**What is being asked**
Look through the listing for the word "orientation". Copy each line that has it.
--- Dataset content Enclosed Below ---
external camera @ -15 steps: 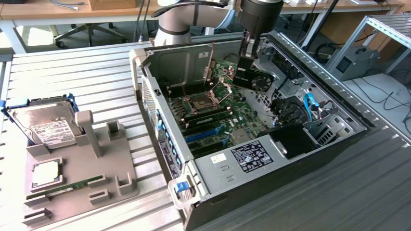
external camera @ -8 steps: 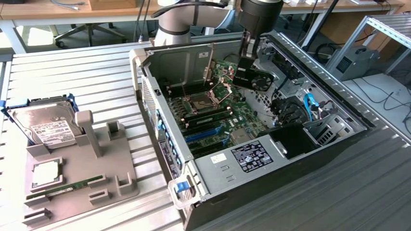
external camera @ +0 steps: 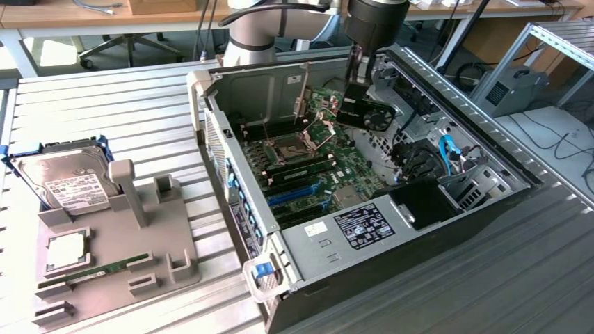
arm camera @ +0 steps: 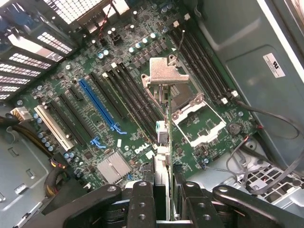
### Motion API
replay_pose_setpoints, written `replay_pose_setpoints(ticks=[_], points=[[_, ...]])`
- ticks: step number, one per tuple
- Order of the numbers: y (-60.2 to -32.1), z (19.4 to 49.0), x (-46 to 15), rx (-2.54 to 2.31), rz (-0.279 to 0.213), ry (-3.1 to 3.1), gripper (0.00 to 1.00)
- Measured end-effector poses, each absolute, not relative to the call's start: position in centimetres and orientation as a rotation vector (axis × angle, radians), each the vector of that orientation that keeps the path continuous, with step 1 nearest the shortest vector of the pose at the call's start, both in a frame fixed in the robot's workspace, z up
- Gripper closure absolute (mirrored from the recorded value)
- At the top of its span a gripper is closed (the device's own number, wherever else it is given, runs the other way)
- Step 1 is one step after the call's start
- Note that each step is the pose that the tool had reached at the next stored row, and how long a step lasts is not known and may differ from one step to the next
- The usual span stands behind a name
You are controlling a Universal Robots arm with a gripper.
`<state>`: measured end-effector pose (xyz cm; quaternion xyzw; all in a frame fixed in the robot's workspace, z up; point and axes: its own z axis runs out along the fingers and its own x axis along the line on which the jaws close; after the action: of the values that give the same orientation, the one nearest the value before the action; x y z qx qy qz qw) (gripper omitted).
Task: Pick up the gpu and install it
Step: 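Insert the gpu into the slot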
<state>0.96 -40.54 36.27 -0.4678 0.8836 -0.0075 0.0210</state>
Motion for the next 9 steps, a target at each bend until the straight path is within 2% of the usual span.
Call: replay_pose_setpoints(ticks=[9], points=[[-40.54, 36.27, 0.96, -1.488, -0.022, 2.718, 0.73]])
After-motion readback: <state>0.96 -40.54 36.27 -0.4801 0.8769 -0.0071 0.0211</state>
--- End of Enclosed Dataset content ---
**Problem solution**
- Measured end-effector poses, each absolute, not relative to the call's start: position in centimetres and orientation as a rotation vector (axis × angle, radians), each the vector of that orientation that keeps the path continuous, with step 1 nearest the shortest vector of the pose at the call's start, both in a frame fixed in the robot's workspace, z up
`<state>`: measured end-effector pose (xyz cm; quaternion xyzw; all in a frame fixed in the robot's workspace, z up; point and axes: its own z axis runs out along the fingers and its own x axis along the line on which the jaws close; after the action: of the values that give the same orientation, the one nearest the value before the action; x y z qx qy qz qw) (gripper omitted).

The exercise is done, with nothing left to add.